As I was walking my dog last night, I got cornered by yet another well intentioned neighbor asking about the plans for school in the fall. I’d been asked multiple times already yesterday and every day before (on almost every single potty break) because you see, when you live in a condo/townhome community and all of you have been cooped up for over 100 days, people begin to get curious about you and start asking questions. And when you have a dog or a baby, it seems people ask even more questions. If you are lucky enough to dodge one, you’ll run into another who will ask the same questions and more.
I understand, really. People feel disconnected. Many are still not back to work in any normal form, and some are either furloughed or laid off and looking for work. Others haven’t seen friends or family in a while, and most haven’t been anywhere that wasn’t absolutely necessary since all of this began. They want to feel connected to someone, something, and feel like they know *something* because there is so much we don’t know.
I hate having to shrug my shoulders and tell them I don’t know for sure what’s happening in the fall. I share what I do know, what little of it there is, and possible scenarios of what it might look like, while at the same time holding my tongue as they berate teachers for not “being willing” to do more for the good of the kids. Some understood that it’s scary for everyone, the idea of 25+ kids in a classroom who are incapable of keeping their hands off of their faces much less keeping their hands off their friends. Questions about recess, lunch, after school sports and activities. As though I should have the down low on any of it.
I thought to myself last night as I listened to the news that, frankly, I’m just tired of it all. (I’ve done well minimizing my news consumption over the last few weeks but it’s seemed to hit harder this past week as we hit the 100 day mark.) I’m tired of being disconnected from the people I care about, getting to see so few of them in real life on a routine basis, the constant stream of numbers indicating how many more have been diagnosed or have died, the seemingly endless arguments on social media over masks, political beliefs, the perceived lies vs perceived truths, future plans, everything everyone else is doing wrong.

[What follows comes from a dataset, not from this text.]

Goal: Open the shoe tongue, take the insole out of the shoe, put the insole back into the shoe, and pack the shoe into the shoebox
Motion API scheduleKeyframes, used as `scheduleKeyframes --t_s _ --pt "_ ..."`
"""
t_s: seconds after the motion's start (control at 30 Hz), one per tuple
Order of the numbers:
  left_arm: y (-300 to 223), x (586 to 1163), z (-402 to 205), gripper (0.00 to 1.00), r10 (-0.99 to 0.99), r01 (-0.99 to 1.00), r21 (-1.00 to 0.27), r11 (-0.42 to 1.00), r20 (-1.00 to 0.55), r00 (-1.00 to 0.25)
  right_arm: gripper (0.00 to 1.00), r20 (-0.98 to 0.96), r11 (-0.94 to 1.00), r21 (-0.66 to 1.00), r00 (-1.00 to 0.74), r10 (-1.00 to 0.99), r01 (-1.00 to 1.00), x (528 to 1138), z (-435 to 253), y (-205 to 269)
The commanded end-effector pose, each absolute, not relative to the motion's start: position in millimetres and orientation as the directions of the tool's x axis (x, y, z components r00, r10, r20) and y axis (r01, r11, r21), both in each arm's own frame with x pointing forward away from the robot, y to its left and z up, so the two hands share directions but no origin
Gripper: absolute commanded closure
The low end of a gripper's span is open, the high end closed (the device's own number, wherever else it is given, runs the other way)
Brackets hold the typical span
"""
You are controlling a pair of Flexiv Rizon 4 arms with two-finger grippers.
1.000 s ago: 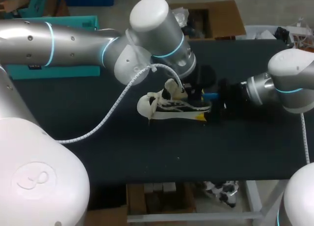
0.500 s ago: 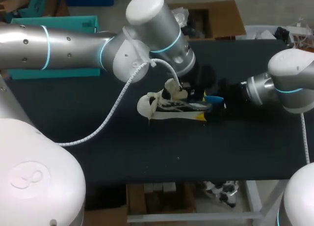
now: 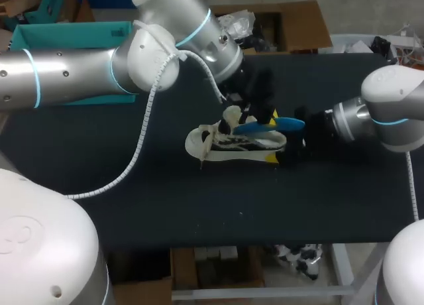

If this is how I, a forty-something woman, feels on a daily basis, I wonder how this is impacting the kids we serve. They have even less control over things than I do, though I suppose they text and snapchat with their friends more than I do. Many of their parents are differently employed than they were in the past, and the money stressors are sure to be high because of it. I worry for them and their families. Parents often work hard to hide their worries and struggles, while others are far too open with what’s going on–and in both cases the kids feel like it’s their fault somehow.
It’s easy for gifted kids to internalize the feelings, worries, and concerns of others. It’s as though they’re hardwired for it. Many are empaths on some level, and that makes it even more complicated. Kids, particularly younger ones because they are often more sensitive, aren’t sure how to handle and work through their own feelings yet, much less take on the feelings of their friends and family. So some choose to disconnect even more, creating a bit more space between themselves and others to protect themselves.
I can’t say it’s a whole lot different for gifted adults.